Offshore East Africa, the recent discoveries of natural gas are, in the words of the analysts at Macquarie, simply too big to overlook. The discovered resource base could theoretically support exports of up to 70 million tonnes per annum (mtpa), but since the exploration phase is far from over, that estimate could easily rise to 100 (mtpa). Generally at the high end of the cost curve, with development bottlenecks and spiraling construction costs, Australian projects are typically suffering the most problems. Sanctioned projects are generally less significantly impacted (unless contracts are reopened or renegotiated), but projects still seeking contracted off-take are at substantial risk.

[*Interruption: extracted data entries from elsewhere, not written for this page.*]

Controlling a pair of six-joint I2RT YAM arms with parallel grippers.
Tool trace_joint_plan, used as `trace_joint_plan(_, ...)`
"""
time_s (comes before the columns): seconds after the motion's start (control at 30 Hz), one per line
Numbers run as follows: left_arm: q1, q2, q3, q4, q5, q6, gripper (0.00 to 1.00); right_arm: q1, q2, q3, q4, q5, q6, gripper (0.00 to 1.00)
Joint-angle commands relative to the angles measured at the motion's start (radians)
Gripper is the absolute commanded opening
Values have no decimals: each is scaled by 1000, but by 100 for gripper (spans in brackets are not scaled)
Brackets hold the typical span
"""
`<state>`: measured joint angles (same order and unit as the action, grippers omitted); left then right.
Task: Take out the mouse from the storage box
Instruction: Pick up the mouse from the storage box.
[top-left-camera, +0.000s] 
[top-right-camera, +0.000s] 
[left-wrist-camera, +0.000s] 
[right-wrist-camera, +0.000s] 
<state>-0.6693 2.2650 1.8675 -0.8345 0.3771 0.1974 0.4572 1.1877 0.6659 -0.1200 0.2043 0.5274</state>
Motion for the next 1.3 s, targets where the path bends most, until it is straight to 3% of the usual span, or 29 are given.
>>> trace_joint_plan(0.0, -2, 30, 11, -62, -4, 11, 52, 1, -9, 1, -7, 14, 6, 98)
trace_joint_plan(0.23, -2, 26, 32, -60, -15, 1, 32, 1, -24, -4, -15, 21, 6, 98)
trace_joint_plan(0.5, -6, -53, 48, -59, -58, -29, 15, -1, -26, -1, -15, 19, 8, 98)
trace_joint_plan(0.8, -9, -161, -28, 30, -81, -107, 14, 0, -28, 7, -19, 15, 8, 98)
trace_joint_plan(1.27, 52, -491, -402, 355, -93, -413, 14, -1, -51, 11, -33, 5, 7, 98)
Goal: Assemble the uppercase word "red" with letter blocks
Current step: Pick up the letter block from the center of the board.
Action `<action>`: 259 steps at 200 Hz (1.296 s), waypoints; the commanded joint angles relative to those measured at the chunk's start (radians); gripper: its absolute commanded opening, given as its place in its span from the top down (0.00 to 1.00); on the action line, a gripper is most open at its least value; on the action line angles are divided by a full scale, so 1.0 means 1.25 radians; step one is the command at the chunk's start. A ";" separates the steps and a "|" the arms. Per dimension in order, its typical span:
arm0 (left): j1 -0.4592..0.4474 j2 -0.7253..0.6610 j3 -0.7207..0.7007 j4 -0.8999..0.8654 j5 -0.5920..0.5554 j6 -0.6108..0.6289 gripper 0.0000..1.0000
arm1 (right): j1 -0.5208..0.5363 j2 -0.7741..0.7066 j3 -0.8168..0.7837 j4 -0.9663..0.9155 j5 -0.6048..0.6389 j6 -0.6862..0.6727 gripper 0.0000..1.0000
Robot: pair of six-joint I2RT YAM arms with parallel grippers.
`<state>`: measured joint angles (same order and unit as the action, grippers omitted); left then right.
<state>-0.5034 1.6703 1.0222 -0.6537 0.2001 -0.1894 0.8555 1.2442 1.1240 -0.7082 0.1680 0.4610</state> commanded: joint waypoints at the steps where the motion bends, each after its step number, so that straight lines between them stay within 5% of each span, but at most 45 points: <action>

The conclusions of the 2014 Canadian Association of Petroleum Producers (CAPP) “Overview of the world LNG market and Canada’s potential for exports of LNG” reports that as competition for the North American market intensifies, it is likely that producers other than those already announced, will seek to develop joint ventures with overseas companies, creating a driving force for producers to explore these opportunities. “Access to new markets will be required for Canada to realize its production potential.” The CAPP report goes on to say that as the worldwide use of natural gas increases, the size of the LNG market will grow as well. In fact, the U.S. Energy Information Administration is anticipating the LNG market will account for a growing share of world natural gas trade as worldwide liquefaction capacity increases substantially. According to CAPP, if this market grows as projected, Canada would still be a relatively small player overall, given the size of the LNG projects that have been announced to date. Based on this relatively small projected market share, Canada’s entry into the world LNG market should not have any major market impacts in terms of price.